Two blocks away, in a half-built concrete skeleton of a building, Lu Jin finally stopped walking.
This was his temporary nest. No doors. No power. Just wind on all sides and a moldy mattress shoved against one wall.
He slid down the wall until he hit the mat. Dry swallowed two of Old Yan's pills. Warmth spread through his chest a few minutes later, blunting the sharpest edges of the pain into something heavy and dull.
He pulled out his phone.
[Holy Resonance Energy: 27 points.][Life Countdown: 64 hours 12 minutes 03 seconds.]
The numbers kept ticking, second by second. A sword hanging overhead, molten metal for a blade.
But he was alive.
He'd spent ¥12,000 and half his remaining body integrity to claw himself a few more days in a city that chewed people like gum.
The screen refreshed.
Li Xing was awake.
She rubbed her eyes and climbed out of the pod, her stupid little ahoge bouncing defiantly in the cold wind.
Maybe she felt something watching her. She turned toward the unseen camera and waved, grin bright and uncomplicated.
"Good morning, Listener!"
Lu Jin stared at that smile—the one that had held him together on a blood-slicked operating table.
He lifted his hand and, very gently, tapped the glass where her face was.

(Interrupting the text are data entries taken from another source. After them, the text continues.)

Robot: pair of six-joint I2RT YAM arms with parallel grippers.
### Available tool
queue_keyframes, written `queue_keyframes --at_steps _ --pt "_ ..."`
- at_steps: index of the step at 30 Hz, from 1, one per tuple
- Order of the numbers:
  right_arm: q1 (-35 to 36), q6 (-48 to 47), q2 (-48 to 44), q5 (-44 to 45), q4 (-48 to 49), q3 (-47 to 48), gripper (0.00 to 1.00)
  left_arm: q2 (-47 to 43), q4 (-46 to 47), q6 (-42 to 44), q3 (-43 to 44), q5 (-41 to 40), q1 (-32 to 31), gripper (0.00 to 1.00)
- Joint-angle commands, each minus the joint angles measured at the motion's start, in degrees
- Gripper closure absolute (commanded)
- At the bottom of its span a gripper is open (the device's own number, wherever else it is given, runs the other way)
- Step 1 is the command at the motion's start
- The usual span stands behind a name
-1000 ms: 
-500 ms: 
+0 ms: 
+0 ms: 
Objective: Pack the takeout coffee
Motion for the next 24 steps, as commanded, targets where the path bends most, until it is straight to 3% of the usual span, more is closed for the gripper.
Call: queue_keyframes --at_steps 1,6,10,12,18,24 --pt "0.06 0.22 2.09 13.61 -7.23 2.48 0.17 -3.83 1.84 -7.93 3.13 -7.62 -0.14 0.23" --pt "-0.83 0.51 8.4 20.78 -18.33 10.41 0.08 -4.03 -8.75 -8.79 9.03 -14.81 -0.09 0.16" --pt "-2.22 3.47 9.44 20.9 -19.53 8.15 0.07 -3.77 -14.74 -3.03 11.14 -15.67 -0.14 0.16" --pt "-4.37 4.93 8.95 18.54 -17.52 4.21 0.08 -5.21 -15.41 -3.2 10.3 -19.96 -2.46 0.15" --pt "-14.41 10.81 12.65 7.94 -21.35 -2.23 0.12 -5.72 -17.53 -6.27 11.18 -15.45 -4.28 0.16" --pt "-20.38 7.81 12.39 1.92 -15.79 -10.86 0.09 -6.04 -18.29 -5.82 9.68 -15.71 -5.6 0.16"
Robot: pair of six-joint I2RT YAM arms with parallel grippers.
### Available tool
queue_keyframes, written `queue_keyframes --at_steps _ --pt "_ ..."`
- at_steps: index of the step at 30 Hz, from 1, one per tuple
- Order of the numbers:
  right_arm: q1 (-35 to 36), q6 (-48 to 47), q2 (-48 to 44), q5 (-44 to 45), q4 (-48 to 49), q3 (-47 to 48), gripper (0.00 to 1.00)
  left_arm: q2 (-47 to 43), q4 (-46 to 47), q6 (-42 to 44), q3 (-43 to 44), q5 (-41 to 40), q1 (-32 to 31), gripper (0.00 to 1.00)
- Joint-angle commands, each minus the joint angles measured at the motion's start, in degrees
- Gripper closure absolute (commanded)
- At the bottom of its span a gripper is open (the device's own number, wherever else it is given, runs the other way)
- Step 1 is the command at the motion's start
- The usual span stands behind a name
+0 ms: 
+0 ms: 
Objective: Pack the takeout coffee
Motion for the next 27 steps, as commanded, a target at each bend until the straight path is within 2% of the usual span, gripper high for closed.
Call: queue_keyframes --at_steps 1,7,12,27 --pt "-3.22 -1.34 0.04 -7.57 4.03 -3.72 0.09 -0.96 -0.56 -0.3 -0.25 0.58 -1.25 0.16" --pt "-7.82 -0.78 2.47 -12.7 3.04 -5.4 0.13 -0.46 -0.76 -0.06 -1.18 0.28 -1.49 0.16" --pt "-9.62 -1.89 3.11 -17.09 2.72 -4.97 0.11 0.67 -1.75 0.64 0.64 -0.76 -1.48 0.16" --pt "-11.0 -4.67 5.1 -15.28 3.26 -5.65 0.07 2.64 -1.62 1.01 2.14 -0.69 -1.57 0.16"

"Morning," he answered in his head.
"Don't panic. As long as I'm still breathing, the sky's not allowed to fall."
He leaned back against the cracked concrete and let his eyes close. The painkillers dragged his mind under, soft and slow.
This time, there was no rain in his dreams. No hounds in the pipes. No scalpels.
Only that off-key little melody, drifting over a frozen wasteland, hummed under her breath as she walked north.